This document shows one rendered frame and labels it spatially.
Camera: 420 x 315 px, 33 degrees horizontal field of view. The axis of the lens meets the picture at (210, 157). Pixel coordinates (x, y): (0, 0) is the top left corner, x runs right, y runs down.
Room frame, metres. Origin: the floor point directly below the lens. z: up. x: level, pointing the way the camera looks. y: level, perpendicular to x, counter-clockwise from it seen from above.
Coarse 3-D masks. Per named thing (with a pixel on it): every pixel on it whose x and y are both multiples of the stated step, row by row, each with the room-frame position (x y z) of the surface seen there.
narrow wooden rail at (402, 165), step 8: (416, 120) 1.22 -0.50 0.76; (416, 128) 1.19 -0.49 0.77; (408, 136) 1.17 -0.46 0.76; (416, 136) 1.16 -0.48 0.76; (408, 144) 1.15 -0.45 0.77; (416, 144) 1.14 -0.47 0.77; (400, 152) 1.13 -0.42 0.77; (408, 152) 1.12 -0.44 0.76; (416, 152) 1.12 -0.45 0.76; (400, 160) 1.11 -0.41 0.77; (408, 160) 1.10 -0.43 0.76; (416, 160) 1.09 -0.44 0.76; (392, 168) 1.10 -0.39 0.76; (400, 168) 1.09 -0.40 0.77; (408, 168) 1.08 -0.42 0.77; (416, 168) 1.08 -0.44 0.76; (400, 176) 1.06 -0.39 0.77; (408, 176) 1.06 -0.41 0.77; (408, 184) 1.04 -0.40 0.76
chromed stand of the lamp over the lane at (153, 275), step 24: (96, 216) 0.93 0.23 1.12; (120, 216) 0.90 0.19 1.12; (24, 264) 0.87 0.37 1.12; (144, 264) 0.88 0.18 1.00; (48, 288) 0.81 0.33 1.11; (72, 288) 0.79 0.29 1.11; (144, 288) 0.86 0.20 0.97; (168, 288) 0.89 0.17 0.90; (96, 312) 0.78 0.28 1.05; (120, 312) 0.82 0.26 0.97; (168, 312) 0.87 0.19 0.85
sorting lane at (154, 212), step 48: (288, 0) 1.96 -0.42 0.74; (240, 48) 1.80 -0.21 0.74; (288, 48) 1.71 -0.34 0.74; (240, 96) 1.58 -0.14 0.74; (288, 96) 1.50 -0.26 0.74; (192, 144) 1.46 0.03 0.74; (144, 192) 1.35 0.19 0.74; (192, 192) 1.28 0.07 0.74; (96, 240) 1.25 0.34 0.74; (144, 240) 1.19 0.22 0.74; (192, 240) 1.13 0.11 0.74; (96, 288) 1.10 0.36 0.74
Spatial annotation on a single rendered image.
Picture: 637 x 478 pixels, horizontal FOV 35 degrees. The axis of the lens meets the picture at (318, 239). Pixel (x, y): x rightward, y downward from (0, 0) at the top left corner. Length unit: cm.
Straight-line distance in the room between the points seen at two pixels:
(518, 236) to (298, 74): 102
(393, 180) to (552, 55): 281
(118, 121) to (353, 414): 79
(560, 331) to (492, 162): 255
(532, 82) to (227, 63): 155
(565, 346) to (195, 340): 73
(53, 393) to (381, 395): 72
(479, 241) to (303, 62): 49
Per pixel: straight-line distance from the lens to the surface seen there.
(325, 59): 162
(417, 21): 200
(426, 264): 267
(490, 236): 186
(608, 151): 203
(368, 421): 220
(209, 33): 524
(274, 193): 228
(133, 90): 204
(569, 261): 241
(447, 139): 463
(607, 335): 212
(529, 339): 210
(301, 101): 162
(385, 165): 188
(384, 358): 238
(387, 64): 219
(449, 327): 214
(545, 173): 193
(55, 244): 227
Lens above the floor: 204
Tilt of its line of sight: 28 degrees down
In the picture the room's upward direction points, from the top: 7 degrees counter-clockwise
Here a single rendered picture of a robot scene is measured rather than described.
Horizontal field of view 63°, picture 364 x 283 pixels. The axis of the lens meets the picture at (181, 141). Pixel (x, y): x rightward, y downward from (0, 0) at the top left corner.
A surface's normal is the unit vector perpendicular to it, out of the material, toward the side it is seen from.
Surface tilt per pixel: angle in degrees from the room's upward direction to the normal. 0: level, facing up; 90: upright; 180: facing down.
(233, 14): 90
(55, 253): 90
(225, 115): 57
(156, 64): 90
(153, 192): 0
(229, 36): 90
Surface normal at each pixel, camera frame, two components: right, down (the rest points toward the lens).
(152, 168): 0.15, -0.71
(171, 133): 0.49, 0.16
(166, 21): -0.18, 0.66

________

> _The problem_
Find the line with "(225, 115): 57" in the data above. Restate it and all later lines word for word, ending with the last line.

> _Answer space_
(225, 115): 57
(156, 64): 90
(153, 192): 0
(229, 36): 90
Surface normal at each pixel, camera frame, two components: right, down (the rest points toward the lens).
(152, 168): 0.15, -0.71
(171, 133): 0.49, 0.16
(166, 21): -0.18, 0.66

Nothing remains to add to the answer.